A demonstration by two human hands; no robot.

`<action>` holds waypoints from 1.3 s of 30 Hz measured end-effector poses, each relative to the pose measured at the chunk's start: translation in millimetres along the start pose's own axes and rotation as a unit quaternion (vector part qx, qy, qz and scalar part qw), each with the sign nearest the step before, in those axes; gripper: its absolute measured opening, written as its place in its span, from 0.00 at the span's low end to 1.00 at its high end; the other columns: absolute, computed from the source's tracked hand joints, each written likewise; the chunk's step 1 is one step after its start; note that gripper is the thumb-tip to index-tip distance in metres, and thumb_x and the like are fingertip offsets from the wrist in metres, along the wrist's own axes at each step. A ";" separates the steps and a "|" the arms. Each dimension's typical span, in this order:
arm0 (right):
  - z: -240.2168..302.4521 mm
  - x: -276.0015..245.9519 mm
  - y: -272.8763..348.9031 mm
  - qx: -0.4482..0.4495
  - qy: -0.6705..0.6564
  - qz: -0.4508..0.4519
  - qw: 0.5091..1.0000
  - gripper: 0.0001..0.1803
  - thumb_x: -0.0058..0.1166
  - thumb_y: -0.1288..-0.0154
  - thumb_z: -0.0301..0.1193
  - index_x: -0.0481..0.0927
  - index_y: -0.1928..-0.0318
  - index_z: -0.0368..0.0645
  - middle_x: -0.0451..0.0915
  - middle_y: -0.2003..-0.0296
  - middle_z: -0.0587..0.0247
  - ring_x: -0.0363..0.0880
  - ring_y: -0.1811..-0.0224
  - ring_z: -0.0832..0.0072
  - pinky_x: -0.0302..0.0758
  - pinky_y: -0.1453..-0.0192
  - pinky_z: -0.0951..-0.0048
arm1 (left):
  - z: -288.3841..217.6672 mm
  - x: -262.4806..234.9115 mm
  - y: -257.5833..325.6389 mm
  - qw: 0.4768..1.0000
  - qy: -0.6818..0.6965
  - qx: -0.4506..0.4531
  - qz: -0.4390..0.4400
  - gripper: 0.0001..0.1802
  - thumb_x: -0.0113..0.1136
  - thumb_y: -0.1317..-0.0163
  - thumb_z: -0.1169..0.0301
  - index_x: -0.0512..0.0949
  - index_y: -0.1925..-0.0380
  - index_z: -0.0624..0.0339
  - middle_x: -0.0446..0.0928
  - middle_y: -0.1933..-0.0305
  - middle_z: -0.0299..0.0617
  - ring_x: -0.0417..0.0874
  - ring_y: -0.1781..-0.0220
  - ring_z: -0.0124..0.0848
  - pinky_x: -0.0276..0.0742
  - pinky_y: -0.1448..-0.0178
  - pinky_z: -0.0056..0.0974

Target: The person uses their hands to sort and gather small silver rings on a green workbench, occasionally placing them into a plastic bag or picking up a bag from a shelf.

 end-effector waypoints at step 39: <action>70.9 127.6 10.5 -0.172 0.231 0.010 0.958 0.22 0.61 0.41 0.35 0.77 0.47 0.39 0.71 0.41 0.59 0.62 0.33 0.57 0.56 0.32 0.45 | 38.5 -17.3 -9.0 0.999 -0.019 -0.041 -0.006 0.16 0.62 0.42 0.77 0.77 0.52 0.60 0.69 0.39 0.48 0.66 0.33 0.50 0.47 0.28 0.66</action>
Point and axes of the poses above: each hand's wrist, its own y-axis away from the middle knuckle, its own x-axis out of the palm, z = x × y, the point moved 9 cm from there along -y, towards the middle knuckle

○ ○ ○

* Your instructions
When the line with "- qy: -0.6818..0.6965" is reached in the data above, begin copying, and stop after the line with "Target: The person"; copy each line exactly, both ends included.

* Expected answer
  - qy: -0.6818..0.6965
  - qx: -0.4506..0.4531
  - qz: -0.4390..0.4400
  - gripper: 0.0001..0.1802
  - thumb_x: -0.0113..0.1136
  - thumb_y: -0.1317..-0.0163
  - thumb_z: -0.1169..0.0301
  - index_x: -0.0512..0.0949
  - index_y: -0.1925..-0.0380
  - index_z: -0.0624..0.0339
  - middle_x: -0.0446..0.0928
  - middle_y: -0.1933..-0.0305
  - middle_z: -0.0299..0.0617
  - ring_x: -0.0417..0.0874
  - ring_y: -0.1781..-0.0220
  - ring_z: -0.0124..0.0848
  - pinky_x: -0.0276..0.0742
  - pinky_y: -0.1448..-0.0178
  - pinky_z: -0.0056..0.0974

Target: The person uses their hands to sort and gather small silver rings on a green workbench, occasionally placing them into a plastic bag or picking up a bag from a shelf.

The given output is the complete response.